● YOUR INSTRUCTIONS: In the following material, identify every line holding the string "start" and return it.

** SUPPLIED RECORDS follows **

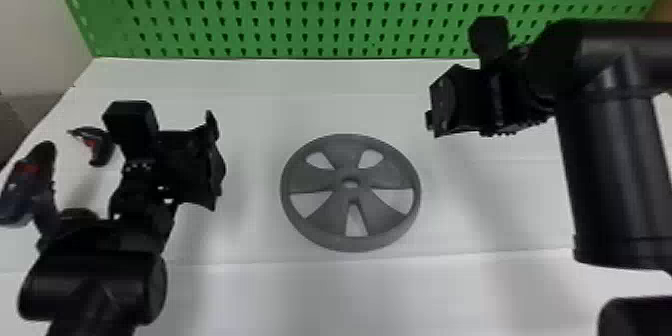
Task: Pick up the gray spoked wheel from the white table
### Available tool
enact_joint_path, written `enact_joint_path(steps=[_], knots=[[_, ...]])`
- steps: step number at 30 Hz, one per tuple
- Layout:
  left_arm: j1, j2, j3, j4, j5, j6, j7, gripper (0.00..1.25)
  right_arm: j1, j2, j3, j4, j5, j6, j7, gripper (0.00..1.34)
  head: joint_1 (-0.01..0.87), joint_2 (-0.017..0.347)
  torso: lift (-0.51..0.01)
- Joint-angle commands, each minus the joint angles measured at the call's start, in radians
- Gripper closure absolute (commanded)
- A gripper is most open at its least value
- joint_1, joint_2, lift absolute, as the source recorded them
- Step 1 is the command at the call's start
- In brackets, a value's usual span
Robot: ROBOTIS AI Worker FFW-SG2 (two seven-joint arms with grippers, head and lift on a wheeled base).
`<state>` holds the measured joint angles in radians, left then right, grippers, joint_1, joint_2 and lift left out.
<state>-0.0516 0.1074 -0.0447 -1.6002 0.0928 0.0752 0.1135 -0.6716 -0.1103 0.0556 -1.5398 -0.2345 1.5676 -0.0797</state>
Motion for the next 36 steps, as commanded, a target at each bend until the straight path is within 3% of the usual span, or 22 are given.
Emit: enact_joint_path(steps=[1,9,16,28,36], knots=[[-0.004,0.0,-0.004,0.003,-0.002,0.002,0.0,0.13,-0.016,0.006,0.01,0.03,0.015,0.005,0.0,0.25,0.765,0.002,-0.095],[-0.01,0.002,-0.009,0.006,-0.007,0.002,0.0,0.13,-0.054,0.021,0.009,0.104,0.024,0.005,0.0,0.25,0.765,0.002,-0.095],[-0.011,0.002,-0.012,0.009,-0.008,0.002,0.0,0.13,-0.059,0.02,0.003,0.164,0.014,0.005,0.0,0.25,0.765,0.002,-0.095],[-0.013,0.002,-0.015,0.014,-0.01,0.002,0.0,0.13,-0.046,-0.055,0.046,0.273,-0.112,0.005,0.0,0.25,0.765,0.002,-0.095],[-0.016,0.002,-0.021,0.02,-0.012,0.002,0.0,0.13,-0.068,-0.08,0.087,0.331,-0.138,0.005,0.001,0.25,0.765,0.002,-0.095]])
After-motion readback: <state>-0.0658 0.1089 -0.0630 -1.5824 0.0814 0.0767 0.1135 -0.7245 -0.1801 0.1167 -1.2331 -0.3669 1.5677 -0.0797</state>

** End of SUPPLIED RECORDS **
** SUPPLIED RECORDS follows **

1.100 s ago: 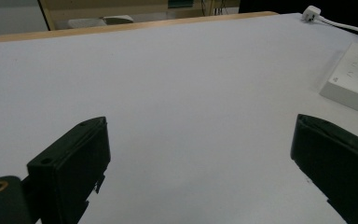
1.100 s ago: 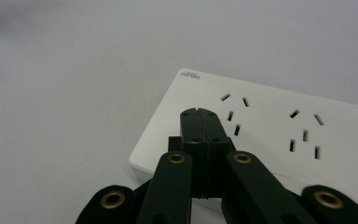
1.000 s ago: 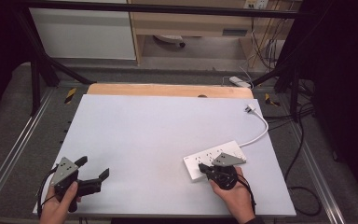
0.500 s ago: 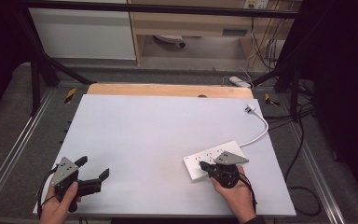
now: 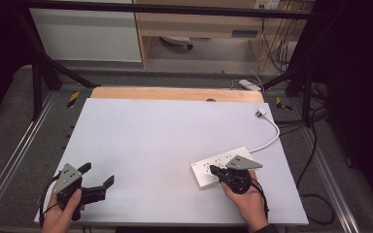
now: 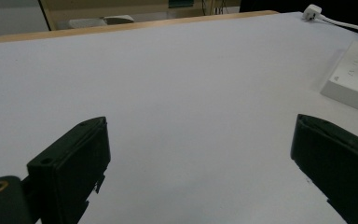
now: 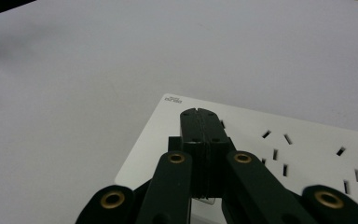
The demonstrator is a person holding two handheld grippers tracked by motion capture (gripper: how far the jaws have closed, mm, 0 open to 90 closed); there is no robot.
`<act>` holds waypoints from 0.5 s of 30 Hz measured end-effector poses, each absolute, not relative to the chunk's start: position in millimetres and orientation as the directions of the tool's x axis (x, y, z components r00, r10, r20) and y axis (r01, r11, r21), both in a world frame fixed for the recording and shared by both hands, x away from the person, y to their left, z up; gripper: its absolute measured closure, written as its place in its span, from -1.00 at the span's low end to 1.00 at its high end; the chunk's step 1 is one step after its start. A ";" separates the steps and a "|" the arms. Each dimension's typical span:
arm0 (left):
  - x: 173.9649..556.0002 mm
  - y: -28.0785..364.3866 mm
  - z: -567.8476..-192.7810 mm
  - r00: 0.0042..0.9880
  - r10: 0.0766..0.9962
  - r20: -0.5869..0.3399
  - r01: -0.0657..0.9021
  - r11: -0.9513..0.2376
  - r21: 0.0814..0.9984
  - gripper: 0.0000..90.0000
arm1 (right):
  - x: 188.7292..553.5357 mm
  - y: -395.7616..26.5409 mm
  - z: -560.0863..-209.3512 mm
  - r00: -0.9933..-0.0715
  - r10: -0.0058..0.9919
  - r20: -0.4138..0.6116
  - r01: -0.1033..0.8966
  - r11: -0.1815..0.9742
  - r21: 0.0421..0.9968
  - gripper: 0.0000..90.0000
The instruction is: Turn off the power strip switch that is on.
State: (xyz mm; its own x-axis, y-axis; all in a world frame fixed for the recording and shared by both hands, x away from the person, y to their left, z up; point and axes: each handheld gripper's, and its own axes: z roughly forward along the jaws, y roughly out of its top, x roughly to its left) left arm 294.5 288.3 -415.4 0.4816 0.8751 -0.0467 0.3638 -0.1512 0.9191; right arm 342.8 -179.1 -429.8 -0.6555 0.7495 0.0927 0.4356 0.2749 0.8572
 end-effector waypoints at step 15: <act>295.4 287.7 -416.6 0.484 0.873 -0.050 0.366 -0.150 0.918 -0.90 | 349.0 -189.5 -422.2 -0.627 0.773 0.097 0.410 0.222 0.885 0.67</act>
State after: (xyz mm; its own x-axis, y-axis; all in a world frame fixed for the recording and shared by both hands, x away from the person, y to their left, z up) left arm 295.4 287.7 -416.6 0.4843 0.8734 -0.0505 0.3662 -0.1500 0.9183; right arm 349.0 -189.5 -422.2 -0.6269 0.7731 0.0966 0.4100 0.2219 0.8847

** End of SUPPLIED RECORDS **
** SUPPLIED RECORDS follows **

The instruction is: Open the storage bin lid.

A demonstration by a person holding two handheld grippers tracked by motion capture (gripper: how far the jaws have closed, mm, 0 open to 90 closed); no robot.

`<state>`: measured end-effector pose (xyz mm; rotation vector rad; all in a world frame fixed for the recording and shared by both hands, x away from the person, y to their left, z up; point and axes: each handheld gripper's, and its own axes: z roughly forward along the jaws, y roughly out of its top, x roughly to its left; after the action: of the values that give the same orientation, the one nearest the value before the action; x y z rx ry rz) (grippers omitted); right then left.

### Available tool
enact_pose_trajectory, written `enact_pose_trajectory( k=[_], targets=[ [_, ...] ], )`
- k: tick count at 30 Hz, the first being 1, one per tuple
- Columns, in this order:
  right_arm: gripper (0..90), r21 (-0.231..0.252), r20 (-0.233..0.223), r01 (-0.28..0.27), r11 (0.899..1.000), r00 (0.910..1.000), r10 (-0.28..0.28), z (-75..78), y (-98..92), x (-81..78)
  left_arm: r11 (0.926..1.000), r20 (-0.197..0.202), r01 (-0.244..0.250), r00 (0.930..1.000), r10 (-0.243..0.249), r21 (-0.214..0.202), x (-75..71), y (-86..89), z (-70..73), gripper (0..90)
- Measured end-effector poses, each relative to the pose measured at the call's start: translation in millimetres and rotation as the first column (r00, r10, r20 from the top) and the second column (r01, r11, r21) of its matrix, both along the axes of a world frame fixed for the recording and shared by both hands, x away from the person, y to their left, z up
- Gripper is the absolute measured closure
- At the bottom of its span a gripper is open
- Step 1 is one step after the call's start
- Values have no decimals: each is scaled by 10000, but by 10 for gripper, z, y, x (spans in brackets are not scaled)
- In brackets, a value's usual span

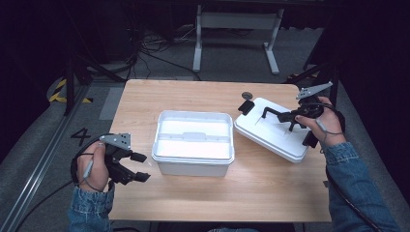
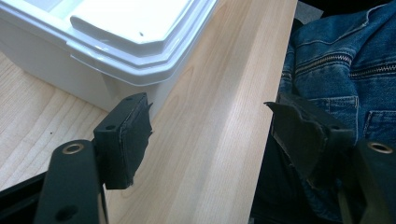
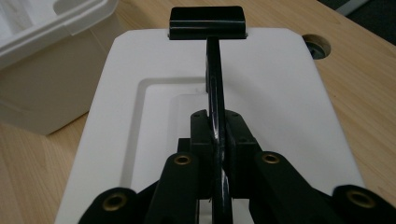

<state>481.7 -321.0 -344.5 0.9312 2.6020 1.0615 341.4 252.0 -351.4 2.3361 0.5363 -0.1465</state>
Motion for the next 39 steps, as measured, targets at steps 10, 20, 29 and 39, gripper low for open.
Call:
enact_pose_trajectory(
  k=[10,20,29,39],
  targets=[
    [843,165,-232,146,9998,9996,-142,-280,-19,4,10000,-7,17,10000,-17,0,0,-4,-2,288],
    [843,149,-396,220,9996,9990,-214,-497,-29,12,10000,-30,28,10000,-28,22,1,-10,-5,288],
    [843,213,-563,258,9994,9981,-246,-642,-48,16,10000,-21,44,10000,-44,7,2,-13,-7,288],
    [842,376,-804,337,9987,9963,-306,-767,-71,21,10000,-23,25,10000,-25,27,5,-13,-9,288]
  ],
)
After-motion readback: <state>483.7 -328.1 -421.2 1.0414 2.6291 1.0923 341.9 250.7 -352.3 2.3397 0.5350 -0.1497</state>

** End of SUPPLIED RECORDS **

● ANSWER SPACE:
- Joint-angle commands, each minus the joint angles measured at the call's start, in radians
- Step 1 is the command at the call's start
`<act>` holds waypoints from 0.5 s of 30 Hz measured end-effector poses, each absolute, not relative to the chunk's start: position in millimetres and orientation as the directions of the tool's x axis (x, y, z components r00, r10, r20) and y axis (r01, r11, r21), both in a world frame fixed for the recording and shared by both hands, x away from the person, y to their left, z up; gripper: its absolute measured closure, written as its place in its span, from -1.00 at the span's low end to 1.00 at its high end; the chunk's step 1 is one step after its start. A ";" separates the steps and a "|" the arms. Each dimension's typical span:
- Measured end-effector poses, each relative to the pose measured at the call's start: translation in millimetres and rotation as the first column (r00, r10, r20 from the top) and the second column (r01, r11, r21) of its matrix, both along the axes of a world frame fixed for the recording and shared by both hands, x away from the person, y to their left, z up
- Step 1 is one step after the call's start

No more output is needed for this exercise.